Unix Programming - Documentation Concepts

Documentation Concepts

Our first distinction is between “What You See Is What You Get” (WYSIWYG) documentation programs and markup-centered tools. Most desktop-publishing programs and word processors are in the former category; they have GUIs in which what one types is inserted directly into an on-screen presentation of the document intended to resemble the final printed version as closely as possible. In a markup-centered system, by contrast, the master document is normally flat text containing explicit, visible control tags and not at all resembling the intended output. The marked-up source can be modified with an ordinary text editor, but has to be fed to a formatter program to produce rendered output for printing or display.

The visual-interface, WYSIWYG style was too expensive for early computer hardware, and remained rare until the advent of the Macintosh personal computer in 1984. It is completely dominant on non-Unix operating systems today, Native Unix document tools, on the other hand, are almost all markup-centered. The Unix troff(1) of 1971 was a markup formatter, and is probably the oldest such program still in use.

Markup-centered tools still have a role because actual implementations of WYSIWYG tend to be broken in various ways — some superficial, some deep. WYSIWYG document processors have the general problem with GUIs that we discussed in Chapter11; the fact that you can visually manipulate anything tends to mean you must visually manipulate everything. That would remain a problem even if the WYSIWIG correspondence between screen and printer output were perfect — but it almost never is.

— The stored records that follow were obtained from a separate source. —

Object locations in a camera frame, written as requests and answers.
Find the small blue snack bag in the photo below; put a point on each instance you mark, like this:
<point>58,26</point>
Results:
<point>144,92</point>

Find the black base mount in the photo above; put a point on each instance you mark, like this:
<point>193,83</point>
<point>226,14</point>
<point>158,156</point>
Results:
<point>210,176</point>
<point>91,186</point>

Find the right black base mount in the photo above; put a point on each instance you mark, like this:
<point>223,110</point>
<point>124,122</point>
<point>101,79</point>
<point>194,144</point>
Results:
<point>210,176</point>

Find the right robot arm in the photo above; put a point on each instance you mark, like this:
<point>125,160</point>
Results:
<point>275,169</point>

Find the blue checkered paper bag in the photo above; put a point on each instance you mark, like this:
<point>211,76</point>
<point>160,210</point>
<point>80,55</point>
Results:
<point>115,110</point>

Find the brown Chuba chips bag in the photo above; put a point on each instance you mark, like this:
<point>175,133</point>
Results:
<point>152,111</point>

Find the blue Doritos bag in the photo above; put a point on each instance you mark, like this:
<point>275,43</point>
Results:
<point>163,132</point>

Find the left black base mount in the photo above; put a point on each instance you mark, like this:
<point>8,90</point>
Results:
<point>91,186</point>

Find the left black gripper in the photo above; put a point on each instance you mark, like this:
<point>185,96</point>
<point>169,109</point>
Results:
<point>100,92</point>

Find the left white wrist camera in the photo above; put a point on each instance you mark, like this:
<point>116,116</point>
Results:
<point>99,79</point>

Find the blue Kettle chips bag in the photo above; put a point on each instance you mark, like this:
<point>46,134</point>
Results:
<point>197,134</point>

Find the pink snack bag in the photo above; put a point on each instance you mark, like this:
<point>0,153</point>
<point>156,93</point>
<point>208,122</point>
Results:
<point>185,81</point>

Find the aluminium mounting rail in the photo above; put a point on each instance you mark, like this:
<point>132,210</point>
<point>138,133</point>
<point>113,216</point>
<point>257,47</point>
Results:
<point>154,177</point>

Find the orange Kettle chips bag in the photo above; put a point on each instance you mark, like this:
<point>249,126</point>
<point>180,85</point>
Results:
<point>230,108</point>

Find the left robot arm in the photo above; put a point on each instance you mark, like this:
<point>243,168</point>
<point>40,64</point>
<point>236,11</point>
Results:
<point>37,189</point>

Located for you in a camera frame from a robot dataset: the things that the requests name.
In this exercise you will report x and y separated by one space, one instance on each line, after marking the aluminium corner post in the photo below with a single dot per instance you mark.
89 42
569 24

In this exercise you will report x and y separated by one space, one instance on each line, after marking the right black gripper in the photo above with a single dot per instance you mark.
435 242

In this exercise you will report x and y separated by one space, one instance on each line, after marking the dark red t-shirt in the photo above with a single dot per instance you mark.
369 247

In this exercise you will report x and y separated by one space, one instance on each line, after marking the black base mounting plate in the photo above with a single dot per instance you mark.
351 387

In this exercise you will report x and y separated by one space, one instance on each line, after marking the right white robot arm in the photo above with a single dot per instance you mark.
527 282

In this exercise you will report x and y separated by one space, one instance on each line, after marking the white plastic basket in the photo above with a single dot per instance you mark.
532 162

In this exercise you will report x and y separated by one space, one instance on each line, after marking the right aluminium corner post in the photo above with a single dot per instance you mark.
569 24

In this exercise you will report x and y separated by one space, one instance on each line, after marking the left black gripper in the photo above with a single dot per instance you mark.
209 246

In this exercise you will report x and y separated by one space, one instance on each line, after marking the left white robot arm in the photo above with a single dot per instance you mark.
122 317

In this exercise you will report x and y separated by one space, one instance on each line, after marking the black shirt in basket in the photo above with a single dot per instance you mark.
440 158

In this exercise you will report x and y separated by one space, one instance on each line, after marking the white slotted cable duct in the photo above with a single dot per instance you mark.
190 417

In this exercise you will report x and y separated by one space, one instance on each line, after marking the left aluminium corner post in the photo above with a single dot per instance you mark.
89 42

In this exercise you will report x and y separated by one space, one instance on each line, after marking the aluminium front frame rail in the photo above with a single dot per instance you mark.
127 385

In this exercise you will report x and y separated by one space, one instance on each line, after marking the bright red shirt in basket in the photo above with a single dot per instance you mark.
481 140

In truth, WYSIWYG document processors aren't exactly WYSIWIG. Most have interfaces that obscure the differences between screen presentation and printer output without actually eliminating them. Thus they violate the Rule of Least Surprise: the visual aspect of the interface encourages you to use the program like a typewriter even though it is not, and your input will occasionally produce an unexpected and undesired result.

In further truth, WYSIWIG systems actually rely on markup codes but expend great effort on keeping them invisible in normal use. Thus they break the Rule of Transparency: you can't see all of the markup, so it is difficult to fix documents that break because of misplaced markup codes.

Despite its problems, WYSIWYG document processors can be very nice if what you want is to slide a picture three ems to the right on the cover of a four-page brochure. But they tend to be constricting any time you need to make a global change to the layout of a 300-page manuscript. WYSIWYG users faced with that kind of challenge must give it up or suffer the death of a thousand mouse clicks; in situations like that, there is really no substitute for being able to edit explicit markup, and Unix's markup-centered document tools offer better solutions.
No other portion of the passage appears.